# CS 584 :: Data Mining :: George Mason University :: Fall 2025


# Homework 4: Association Rule Mining

- **100 points [6% of your final grade]**
- **Due Sunday, December 7 by 11:59pm**

- *Goals of this homework:* implement the association rule mining process with the Apriori algorithm.

- *Submission instructions:* for this homework, you need to submit to Canvas. Please name your submission **FirstName_Lastname_hw4.ipynb**, so for example, my submission would be something like **Ziwei_Zhu_hw4.ipynb**. Your notebook should be fully executed so that we can see all outputs.

In this assignment, you are going to examine movies using our understanding of association rules. For this part, you need to implement the apriori algorithm, and apply it to a movie rating dataset to find association rules of user-rate-movie behaviors. First, run the next cell to load the dataset we are going to use.

In [12]:
import numpy as np
user_movie_data = np.loadtxt("/content/drive/MyDrive/HW4_data/movie_rated.txt", delimiter=',')
print('array of user-movie matrix: shape ' + str(np.shape(user_movie_data)))
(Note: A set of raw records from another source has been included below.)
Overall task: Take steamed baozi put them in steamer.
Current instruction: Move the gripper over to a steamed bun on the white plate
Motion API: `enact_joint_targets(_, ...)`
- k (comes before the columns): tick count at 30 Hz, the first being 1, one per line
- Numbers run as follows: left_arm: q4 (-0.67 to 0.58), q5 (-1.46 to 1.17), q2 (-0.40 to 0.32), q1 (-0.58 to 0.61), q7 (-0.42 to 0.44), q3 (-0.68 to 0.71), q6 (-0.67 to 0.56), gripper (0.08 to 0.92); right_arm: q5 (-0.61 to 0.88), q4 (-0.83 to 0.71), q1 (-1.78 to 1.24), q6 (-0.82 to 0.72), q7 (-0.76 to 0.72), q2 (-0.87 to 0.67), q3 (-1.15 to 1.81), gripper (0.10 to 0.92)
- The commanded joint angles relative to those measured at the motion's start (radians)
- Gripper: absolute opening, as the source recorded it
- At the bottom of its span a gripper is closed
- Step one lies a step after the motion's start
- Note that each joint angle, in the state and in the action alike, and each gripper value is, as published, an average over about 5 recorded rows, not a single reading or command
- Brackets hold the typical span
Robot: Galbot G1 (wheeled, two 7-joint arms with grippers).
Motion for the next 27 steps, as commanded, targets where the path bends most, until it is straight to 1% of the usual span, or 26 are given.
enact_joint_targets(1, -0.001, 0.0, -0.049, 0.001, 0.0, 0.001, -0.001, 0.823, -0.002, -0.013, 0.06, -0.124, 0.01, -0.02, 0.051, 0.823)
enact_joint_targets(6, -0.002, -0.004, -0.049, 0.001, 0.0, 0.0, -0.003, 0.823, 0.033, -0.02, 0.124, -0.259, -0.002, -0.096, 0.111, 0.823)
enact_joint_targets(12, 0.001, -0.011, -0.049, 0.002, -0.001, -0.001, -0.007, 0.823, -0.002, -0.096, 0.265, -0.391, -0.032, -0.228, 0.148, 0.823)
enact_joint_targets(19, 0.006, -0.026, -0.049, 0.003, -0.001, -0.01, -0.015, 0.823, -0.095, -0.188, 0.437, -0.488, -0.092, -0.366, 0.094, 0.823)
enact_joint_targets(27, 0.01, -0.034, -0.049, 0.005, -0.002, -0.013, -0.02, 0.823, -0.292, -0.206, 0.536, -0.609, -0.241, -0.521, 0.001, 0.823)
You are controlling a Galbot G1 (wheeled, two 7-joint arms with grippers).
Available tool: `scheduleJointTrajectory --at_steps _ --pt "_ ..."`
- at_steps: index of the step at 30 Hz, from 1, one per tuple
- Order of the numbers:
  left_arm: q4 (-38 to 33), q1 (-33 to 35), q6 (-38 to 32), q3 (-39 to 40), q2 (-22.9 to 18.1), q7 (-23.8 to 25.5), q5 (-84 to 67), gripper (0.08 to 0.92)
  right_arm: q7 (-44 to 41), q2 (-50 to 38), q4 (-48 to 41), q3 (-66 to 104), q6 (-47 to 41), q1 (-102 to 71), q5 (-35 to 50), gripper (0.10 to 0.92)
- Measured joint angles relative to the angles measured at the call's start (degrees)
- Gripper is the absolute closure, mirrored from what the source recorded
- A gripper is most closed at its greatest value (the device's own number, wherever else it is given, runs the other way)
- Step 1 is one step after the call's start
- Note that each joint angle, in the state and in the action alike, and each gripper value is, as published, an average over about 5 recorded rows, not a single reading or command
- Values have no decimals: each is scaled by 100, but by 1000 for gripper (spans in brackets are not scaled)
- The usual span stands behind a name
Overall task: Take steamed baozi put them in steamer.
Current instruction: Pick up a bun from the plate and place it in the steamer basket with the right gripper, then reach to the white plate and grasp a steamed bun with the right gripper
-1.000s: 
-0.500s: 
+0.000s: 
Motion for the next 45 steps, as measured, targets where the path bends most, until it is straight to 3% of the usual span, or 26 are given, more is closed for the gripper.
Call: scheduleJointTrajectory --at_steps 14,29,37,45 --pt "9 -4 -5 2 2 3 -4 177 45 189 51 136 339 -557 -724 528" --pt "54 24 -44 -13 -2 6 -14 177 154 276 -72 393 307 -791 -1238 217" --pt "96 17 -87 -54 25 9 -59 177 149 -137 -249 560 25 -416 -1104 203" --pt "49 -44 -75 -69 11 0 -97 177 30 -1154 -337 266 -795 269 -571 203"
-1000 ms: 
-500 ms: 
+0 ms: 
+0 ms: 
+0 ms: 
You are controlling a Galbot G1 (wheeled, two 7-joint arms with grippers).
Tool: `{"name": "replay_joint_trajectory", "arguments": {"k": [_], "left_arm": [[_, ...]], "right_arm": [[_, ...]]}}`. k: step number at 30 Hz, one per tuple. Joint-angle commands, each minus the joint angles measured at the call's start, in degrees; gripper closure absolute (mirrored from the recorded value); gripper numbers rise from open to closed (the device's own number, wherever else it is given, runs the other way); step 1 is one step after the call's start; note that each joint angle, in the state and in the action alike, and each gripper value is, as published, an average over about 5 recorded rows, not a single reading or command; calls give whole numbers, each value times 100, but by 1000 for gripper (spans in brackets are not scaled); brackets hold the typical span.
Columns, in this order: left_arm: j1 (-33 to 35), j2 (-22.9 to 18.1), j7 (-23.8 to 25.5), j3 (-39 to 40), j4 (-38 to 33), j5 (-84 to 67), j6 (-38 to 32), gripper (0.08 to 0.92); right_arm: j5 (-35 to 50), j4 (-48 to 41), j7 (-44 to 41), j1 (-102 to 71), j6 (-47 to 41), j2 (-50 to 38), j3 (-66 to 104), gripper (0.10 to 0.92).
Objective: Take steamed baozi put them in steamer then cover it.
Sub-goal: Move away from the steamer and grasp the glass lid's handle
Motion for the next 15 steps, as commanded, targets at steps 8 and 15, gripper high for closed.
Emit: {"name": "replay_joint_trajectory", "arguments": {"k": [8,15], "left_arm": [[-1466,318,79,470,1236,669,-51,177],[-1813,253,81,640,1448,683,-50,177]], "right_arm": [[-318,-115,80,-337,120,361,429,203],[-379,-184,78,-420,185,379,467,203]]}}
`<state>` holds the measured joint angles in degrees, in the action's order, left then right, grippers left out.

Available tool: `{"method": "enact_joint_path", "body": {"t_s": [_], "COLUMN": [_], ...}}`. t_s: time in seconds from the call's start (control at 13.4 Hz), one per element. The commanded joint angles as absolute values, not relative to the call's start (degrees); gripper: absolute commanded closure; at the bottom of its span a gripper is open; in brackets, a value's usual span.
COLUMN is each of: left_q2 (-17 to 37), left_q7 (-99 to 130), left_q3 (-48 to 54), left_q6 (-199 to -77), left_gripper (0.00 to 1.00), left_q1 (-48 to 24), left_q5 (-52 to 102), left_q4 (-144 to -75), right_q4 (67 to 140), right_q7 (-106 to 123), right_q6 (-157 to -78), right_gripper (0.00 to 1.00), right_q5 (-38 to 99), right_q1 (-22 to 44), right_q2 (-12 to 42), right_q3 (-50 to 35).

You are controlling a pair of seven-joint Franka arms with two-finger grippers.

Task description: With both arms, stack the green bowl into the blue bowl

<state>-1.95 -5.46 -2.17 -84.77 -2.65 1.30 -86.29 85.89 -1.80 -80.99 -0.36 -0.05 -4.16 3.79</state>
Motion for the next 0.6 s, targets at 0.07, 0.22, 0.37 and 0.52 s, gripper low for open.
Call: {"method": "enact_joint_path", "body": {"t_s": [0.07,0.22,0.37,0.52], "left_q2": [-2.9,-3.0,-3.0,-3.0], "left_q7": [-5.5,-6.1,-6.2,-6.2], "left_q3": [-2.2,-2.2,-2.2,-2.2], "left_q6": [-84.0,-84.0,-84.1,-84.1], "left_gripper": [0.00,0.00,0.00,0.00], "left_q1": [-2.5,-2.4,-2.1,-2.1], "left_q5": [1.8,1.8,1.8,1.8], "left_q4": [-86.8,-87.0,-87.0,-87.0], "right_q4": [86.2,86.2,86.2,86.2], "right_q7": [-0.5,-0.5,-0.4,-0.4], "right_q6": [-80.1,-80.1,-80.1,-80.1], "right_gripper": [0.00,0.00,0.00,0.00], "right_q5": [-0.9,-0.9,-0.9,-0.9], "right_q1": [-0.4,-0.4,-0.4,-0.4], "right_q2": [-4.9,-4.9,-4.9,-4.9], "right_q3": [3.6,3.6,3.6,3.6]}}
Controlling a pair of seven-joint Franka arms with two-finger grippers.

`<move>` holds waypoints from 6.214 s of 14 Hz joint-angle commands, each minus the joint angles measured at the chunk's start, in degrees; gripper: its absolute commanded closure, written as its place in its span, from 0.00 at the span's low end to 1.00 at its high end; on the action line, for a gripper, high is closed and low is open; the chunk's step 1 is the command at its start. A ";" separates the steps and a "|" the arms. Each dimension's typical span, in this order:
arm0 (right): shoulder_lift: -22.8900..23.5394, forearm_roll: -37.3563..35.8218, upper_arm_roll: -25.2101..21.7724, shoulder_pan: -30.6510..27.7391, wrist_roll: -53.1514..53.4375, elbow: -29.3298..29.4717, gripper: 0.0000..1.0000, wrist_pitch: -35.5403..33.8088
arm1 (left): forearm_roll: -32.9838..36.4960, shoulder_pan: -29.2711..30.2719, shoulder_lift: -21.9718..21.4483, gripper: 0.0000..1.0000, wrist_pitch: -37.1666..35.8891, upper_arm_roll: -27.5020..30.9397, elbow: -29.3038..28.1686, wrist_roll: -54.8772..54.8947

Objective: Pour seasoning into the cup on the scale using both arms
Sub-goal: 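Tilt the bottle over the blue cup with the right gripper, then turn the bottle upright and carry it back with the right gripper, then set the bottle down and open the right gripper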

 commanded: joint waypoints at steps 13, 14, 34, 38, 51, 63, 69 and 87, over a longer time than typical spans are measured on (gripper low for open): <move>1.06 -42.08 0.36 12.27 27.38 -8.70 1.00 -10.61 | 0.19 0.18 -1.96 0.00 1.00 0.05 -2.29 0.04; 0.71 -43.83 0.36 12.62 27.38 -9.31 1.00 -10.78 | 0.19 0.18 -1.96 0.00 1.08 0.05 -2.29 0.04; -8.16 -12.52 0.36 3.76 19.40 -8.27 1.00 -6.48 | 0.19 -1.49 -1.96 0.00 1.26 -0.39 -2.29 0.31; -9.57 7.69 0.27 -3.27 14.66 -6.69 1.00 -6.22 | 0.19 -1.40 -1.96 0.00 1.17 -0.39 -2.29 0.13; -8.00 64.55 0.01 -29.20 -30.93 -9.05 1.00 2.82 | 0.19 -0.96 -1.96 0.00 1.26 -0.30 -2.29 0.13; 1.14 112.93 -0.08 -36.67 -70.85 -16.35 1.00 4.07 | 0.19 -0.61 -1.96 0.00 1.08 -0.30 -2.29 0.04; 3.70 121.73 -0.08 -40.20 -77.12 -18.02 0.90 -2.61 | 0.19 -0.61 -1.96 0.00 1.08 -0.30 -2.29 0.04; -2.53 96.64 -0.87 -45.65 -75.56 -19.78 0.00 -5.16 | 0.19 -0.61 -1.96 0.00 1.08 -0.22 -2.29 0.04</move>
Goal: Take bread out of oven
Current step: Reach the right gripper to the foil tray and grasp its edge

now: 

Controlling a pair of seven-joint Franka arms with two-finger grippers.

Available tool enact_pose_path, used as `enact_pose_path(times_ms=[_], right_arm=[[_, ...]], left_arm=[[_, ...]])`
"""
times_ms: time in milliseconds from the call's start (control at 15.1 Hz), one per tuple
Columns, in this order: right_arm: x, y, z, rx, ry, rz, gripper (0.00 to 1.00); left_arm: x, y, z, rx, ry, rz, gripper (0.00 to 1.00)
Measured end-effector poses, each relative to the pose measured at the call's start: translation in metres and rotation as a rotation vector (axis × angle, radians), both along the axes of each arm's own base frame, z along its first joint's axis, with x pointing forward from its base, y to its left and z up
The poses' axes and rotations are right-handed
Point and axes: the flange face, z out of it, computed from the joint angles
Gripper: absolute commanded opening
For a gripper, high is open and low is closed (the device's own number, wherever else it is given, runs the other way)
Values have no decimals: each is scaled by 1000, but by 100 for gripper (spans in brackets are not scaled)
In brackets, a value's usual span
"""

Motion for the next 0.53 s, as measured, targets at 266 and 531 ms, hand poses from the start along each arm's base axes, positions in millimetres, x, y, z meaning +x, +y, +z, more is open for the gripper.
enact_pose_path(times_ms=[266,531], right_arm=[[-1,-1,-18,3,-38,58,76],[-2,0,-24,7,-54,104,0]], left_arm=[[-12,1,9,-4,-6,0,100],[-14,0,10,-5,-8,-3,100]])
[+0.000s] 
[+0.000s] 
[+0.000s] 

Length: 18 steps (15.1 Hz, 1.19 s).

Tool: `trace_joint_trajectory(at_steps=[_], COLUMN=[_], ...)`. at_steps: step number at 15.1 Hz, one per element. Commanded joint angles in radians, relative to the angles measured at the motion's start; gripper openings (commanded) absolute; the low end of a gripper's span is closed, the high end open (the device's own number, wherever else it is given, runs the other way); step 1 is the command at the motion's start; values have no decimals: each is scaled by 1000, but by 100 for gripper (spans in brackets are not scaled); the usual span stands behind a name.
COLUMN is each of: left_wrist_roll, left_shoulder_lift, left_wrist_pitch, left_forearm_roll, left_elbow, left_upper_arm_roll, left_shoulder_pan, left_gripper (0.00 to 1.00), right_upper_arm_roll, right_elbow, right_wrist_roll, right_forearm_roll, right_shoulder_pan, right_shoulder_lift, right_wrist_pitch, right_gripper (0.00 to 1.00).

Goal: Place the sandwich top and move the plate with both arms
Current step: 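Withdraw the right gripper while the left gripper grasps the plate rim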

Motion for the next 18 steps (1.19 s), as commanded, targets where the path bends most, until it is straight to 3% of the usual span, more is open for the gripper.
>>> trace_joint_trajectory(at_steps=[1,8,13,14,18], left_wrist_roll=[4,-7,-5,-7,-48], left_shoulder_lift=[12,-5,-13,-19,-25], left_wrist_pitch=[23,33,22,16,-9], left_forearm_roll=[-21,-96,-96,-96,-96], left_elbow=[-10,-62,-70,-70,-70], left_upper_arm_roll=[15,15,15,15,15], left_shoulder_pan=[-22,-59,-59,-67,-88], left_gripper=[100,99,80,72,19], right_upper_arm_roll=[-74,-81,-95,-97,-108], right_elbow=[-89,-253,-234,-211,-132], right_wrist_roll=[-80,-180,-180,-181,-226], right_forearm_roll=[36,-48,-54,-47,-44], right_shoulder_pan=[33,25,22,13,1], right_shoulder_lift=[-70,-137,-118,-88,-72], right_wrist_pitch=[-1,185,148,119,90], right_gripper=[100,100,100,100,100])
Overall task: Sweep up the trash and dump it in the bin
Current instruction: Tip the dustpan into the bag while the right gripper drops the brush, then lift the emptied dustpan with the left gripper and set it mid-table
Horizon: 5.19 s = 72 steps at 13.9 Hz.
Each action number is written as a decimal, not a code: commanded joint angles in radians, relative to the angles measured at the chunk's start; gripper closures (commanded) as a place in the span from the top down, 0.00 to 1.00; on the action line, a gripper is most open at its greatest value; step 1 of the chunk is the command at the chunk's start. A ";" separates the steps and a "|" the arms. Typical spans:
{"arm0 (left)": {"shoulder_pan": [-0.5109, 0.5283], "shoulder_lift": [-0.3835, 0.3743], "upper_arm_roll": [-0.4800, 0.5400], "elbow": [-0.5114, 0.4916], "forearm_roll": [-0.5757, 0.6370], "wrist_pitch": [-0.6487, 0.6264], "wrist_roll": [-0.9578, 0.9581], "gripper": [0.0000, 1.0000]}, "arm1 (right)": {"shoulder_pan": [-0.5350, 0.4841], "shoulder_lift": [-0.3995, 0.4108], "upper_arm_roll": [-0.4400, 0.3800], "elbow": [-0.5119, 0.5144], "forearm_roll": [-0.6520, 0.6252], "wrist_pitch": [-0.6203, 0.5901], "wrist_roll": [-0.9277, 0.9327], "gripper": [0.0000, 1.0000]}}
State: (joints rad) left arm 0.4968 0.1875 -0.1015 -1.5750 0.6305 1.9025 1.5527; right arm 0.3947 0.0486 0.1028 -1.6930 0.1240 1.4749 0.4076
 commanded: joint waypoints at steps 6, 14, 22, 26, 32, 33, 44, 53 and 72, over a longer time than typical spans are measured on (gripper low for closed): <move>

array of user-movie matrix: shape (11743, 2)


In [13]:
from google.colab import drive
drive.mount('/content/drive')

Drive already mounted at /content/drive; to attempt to forcibly remount, call drive.mount("/content/drive", force_remount=True).


In this dataset, there are two columns: the first column is the integer IDs of users, and the second column is the integer ids of movies. Each row denotes that the user of the given user id watched the movie of the given movie id. We are going to treat each user as a transaction, so you will need to collect all the movies that have been watched by a single user as a transaction.

Now, you need to implement the apriori algorithm and apply it to this dataset to find association rules of user movie-watching behaviors with **minimum support of 0.2** and **minimum confidence of 0.8**. We know there are many existing implementations of apriori online (check github for some good starting points). You are welcome to read existing codebases and let that inform your approach.

**Note: Do not copy-paste any existing code.**

**Note: We want your code to have sufficient comments to explain your steps, to show us that you really know what you are doing.**

**Note: You should add print statements to print out the intermediate steps of your method -- e.g., the size of the candidate set at each step of the method, the size of the filtered set, and any other important information you think will explain the process of the method.**

**Hint: If you implement your algorithm correctly, you should be able to see the intermediate result as:**
- Candidates of length 1 count: 408
- After Pruning count: 21
- Candidates of length 2 count: 210
- After Pruning 2 count: 36
- Candidates of length 3 count: 55
- After Pruning 3 count: 12
- Candidates of length 4 count: 1
- After Pruning 4 count: 0

**Hint: "Candidates of length 1/2/3/4 count" can be different, depending on what methods you use to generate candidate sets. But, your "After Pruning count" should be the same as what is shown above.**

In [14]:
# Write your code

import numpy as np
from collections import defaultdict
from itertools import combinations

# 1) Build transactions: one user = one transaction
assert user_movie_data.ndim == 2 and user_movie_data.shape[1] == 2, "Expected 2 columns: userId,movieId"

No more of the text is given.